==== Data

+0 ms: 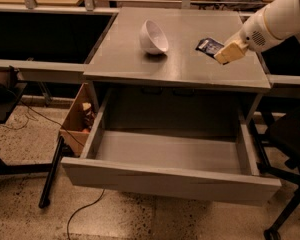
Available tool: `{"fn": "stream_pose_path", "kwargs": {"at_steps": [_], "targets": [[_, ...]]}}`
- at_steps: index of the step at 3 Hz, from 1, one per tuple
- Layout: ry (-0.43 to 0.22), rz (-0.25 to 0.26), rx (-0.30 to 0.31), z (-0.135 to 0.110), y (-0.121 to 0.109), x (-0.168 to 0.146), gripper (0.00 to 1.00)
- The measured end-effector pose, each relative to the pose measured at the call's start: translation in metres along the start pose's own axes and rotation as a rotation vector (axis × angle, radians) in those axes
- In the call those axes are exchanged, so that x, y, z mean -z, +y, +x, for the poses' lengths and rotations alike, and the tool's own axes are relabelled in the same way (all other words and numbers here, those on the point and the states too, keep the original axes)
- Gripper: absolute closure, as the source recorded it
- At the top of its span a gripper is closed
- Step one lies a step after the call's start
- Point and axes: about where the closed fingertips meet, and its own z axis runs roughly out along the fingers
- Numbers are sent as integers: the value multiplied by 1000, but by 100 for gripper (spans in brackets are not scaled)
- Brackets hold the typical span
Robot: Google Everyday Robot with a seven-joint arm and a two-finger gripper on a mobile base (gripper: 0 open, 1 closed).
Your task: Place rxbar blueberry into top drawer
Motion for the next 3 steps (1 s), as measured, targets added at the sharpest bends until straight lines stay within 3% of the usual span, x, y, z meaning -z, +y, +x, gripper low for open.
{"fn": "stream_pose_path", "kwargs": {"at_steps": [1,2,3], "targets": [[17,-49,113,2,62,12,100],[68,-102,189,15,110,-2,100],[119,-146,223,29,134,-32,100]]}}
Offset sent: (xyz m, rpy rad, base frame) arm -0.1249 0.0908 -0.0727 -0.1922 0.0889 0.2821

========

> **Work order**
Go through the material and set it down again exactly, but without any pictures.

> **Output**
+0 ms: 
Available tool: `{"fn": "stream_pose_path", "kwargs": {"at_steps": [_], "targets": [[_, ...]]}}`
- at_steps: index of the step at 3 Hz, from 1, one per tuple
- Layout: ry (-0.43 to 0.22), rz (-0.25 to 0.26), rx (-0.30 to 0.31), z (-0.135 to 0.110), y (-0.121 to 0.109), x (-0.168 to 0.146), gripper (0.00 to 1.00)
- The measured end-effector pose, each relative to the pose measured at the call's start: translation in metres along the start pose's own axes and rotation as a rotation vector (axis × angle, radians) in those axes
- In the call those axes are exchanged, so that x, y, z mean -z, +y, +x, for the poses' lengths and rotations alike, and the tool's own axes are relabelled in the same way (all other words and numbers here, those on the point and the states too, keep the original axes)
- Gripper: absolute closure, as the source recorded it
- At the top of its span a gripper is closed
- Step one lies a step after the call's start
- Point and axes: about where the closed fingertips meet, and its own z axis runs roughly out along the fingers
- Numbers are sent as integers: the value multiplied by 1000, but by 100 for gripper (spans in brackets are not scaled)
- Brackets hold the typical span
Robot: Google Everyday Robot with a seven-joint arm and a two-finger gripper on a mobile base (gripper: 0 open, 1 closed).
Your task: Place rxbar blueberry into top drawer
Motion for the next 3 steps (1 s), as measured, targets added at the sharpest bends until straight lines stay within 3% of the usual span, x, y, z meaning -z, +y, +x, gripper low for open.
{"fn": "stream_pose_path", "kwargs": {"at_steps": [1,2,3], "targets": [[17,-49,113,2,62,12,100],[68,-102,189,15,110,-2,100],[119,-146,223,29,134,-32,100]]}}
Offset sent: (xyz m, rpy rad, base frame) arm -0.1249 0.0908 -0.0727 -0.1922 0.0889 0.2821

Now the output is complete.